A criação da plataforma universal demonstra que é possível utilizar a robótica para as diversas áreas, assim como para brincar, estudar ou aplicá-la na indústria. Empresas podem desenvolver aplicações específicas para os robôs que podem ser programados para cuidar de idosos, por exemplo, além de outras aplicações na área médica. Nas fábricas, trabalhos repetitivos poderão ser feitos pelos robôs que podem ser utilizados como veículos autoguiáveis. O projeto do sistema robótico universal é financiado com verba pública do Conselho Nacional de Desenvolvimento Científico e Tecnológico (CNPq) e da Fundação de Amparo à Pesquisa do Estado de São Paulo (Fapesp), através do Programa de Inovação em Pequena Empresa (Pipe) que investirão em torno de 300 mil reais.

Marco Túlio Chella, especialista em robótica educacional, ressalta a importância desta ferramenta como mais um recurso para o professor. Ensinar a construir robôs, por exemplo, é uma forma de explorar os conceitos tecnológicos envolvidos no processo e não apenas o conteúdo da sala de aula. No site idealizado pelo pesquisador há exemplos da utilização de diversos materiais de baixo custo para o desenvolvimento em robótica, inclusive com objetos recicláveis como garrafas plásticas que são acopladas ao hardware e software do robô. “Desta forma os robôs tornam-se mais acessíveis financeiramente”, afirma.

Valério ressalta ainda que as grandes produções em robótica são feitas na França, Japão e Estados Unidos. “Porém estes produtos quando são importados, pagam impostos de aparelho eletrônico que podem chegar até 60% a mais do valor original”, diz.
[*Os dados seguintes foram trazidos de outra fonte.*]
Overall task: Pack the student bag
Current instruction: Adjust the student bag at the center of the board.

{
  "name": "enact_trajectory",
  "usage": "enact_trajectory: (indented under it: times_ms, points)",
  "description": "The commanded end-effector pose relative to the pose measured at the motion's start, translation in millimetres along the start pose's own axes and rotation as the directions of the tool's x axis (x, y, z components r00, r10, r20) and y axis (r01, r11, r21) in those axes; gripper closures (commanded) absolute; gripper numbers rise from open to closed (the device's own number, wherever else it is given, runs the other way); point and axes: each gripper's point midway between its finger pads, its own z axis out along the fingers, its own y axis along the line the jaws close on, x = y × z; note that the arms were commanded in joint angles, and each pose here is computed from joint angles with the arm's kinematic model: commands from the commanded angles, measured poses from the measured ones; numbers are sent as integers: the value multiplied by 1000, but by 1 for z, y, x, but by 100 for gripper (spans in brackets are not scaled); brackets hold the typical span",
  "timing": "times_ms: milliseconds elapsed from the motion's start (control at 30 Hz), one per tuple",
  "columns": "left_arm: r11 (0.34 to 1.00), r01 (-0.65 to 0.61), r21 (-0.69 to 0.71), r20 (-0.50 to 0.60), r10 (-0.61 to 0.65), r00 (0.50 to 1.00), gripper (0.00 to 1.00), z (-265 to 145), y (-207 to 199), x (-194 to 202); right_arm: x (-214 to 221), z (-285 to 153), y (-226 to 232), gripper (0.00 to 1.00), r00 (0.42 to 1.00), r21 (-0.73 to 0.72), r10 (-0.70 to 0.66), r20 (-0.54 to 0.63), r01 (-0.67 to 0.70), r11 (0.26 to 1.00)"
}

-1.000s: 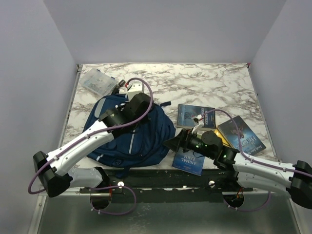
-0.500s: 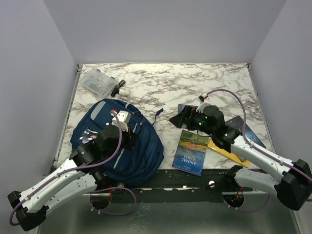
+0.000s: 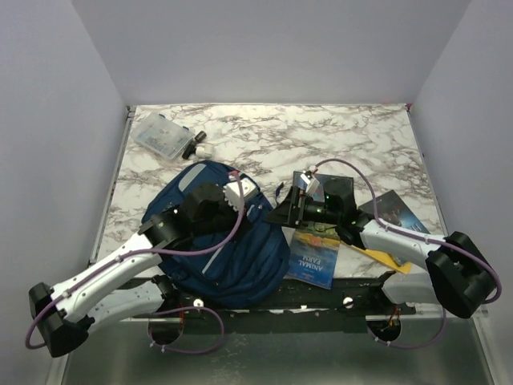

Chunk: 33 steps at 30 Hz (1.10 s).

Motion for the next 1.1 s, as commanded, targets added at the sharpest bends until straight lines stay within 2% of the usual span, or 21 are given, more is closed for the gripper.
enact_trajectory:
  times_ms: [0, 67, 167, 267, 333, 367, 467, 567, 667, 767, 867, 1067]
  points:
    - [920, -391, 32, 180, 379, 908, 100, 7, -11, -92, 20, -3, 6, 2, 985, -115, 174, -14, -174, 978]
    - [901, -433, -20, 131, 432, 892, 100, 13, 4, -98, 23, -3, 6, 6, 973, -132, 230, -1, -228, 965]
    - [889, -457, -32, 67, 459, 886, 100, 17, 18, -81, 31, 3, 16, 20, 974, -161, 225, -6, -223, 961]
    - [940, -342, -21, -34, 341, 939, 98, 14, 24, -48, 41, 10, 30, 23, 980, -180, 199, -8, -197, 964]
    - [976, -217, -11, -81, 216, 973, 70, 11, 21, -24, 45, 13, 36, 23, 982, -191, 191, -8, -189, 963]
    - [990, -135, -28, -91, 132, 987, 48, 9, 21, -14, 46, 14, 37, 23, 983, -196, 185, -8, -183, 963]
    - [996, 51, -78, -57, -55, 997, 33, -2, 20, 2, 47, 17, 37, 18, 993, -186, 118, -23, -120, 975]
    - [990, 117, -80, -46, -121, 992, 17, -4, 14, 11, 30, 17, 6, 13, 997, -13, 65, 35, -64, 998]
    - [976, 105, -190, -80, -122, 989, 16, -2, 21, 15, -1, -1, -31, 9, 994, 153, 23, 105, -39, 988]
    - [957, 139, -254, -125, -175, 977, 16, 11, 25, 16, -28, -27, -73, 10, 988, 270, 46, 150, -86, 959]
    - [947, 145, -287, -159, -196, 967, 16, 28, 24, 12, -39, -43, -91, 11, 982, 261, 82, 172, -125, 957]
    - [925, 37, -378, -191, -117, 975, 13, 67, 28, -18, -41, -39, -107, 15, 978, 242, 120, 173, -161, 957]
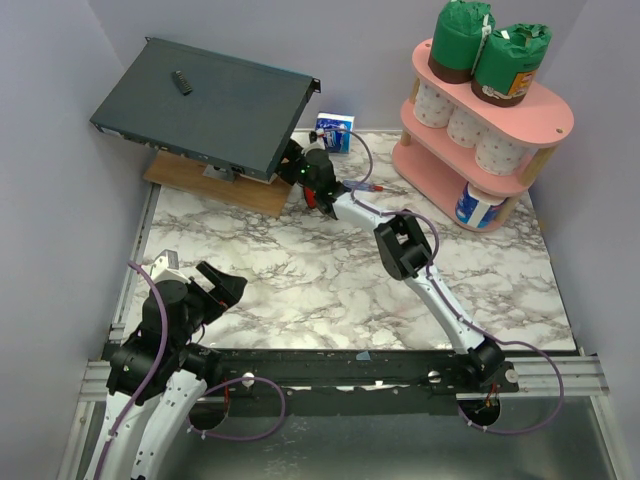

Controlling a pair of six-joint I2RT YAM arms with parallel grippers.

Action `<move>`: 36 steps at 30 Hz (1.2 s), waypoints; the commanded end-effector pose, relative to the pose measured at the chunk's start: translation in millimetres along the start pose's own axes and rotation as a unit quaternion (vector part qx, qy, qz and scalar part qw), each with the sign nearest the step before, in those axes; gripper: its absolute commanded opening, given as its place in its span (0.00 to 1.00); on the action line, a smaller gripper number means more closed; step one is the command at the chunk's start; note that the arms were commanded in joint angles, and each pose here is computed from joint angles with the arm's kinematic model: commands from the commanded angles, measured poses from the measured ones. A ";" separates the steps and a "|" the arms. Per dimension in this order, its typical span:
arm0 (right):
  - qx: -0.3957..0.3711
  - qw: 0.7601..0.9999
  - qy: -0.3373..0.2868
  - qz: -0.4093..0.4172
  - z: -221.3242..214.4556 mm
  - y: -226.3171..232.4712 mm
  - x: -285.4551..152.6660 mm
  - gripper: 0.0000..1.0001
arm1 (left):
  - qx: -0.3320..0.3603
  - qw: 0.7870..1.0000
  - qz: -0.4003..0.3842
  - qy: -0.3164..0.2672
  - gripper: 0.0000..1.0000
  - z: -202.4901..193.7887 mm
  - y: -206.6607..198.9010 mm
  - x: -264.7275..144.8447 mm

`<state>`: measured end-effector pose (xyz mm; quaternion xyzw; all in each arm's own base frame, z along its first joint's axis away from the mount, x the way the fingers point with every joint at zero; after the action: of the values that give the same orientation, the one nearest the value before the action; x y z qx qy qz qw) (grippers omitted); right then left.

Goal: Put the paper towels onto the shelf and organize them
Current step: Pick up the paper towel from the center of the board.

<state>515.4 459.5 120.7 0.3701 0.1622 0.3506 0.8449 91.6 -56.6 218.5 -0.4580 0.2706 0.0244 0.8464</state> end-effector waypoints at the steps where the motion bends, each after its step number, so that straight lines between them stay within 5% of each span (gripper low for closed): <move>1: 0.021 0.999 0.019 0.016 -16.6 -3.5 0.9 0.78 | 0.000 1.000 0.000 -0.005 0.94 0.3 1.8 2.1; 16: 0.020 0.999 0.005 0.035 -13.5 1.2 -6.0 0.40 | -0.001 1.000 -0.001 -0.004 0.94 -0.6 2.4 1.9; 28: 0.014 0.998 -0.026 0.061 19.7 41.7 -57.8 0.33 | -0.007 1.000 -0.016 -0.012 0.94 2.0 -1.6 -6.5; 36: 0.010 0.999 -0.001 0.032 23.0 57.2 -137.9 0.31 | -0.021 0.999 -0.038 -0.008 0.93 -0.2 -4.1 -10.2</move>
<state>430.1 397.2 132.8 0.3781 0.2031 0.3443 0.8350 87.1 -55.5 220.6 -0.4698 0.2550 0.0155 0.8450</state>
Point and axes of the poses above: each gripper's point midway between its finger pads, its own x axis out along the fingers, its own y axis along the line the jaws close on, z = x × y, the point moved 7 cm from there along -x, back along the fingers, and after that the axes turned 12 degrees about -x, right-handed, at the moved point
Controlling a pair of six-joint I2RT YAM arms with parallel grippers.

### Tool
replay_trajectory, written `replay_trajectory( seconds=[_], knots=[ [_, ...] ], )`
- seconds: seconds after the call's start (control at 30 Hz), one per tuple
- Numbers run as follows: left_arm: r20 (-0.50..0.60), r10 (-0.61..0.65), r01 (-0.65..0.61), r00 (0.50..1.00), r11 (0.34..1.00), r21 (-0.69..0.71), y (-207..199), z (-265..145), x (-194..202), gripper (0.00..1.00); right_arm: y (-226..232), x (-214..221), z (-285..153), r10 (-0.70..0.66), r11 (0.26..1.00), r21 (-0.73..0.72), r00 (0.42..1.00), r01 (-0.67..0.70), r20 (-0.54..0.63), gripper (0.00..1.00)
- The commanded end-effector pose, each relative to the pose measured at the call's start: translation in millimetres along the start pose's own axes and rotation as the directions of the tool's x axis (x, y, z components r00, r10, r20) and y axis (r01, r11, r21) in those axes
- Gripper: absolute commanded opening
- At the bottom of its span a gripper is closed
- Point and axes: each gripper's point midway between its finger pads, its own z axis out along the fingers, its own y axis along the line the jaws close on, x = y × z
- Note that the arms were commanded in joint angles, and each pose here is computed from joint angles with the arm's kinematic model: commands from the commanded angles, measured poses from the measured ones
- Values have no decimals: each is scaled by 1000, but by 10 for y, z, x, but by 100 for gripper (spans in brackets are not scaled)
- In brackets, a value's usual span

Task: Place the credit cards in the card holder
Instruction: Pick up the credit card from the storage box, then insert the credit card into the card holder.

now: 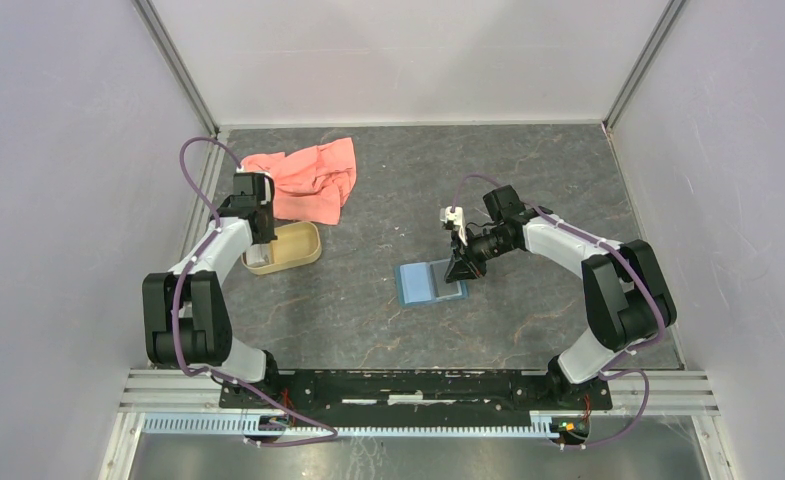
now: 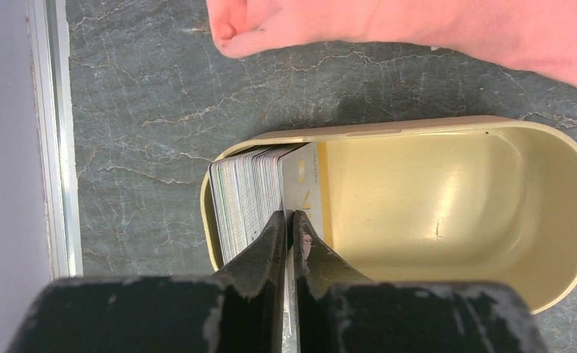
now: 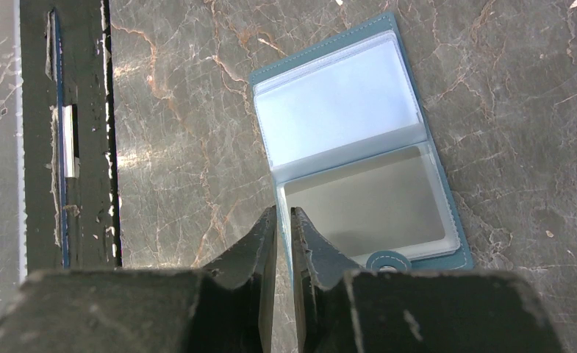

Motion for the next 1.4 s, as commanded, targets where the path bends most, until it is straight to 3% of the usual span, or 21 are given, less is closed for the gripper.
replay_trajectory(
  seconds=[0.0,0.17,0.5,0.7,0.8,0.9,1.03,1.27,1.37],
  knots=[
    [45,-1,1,999,1000,-4,51,-74,-130,9,-19,-140,-19,-44,999,-13,998,45,34,18],
    [57,-6,5,998,1000,17,21,-112,-162,2,-16,-143,-20,-45,999,-14,998,46,34,18],
    [100,-33,21,994,993,119,-125,-264,-267,2,-7,-145,-22,-49,999,-17,998,49,35,18],
    [139,-120,65,983,936,346,-492,-530,-428,2,-6,-162,-34,-58,998,-13,998,59,36,18],
    [144,-204,89,968,821,564,-864,-795,-521,2,-13,-180,-56,-75,997,-6,997,75,32,18],
    [112,-321,113,941,605,789,-1275,-1121,-604,2,-19,-213,-106,-96,995,12,995,96,35,18],
    [8,-417,143,909,329,933,-1717,-1517,-533,2,-38,-246,-193,-111,993,41,992,109,51,18],
    [-37,-375,96,926,139,986,-2527,-1914,-18,2,-100,-208,-245,-89,994,62,994,86,56,18],
    [-80,-368,130,926,113,985,-2738,-1889,205,2,-142,-173,-244,-64,996,72,997,61,50,18]
  ],
)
Chella destaca os diversos problemas da importação dos matérias tecnológicos, como a linguagem diferente, além dos modelos não corresponderem a realidade brasileira, suas metodologias de utilização, e terem que ser adaptados para serem usados no país. “Ao mesmo tempo este fator é uma motivação para se criarem novos matérias nacionais”, diz Chella.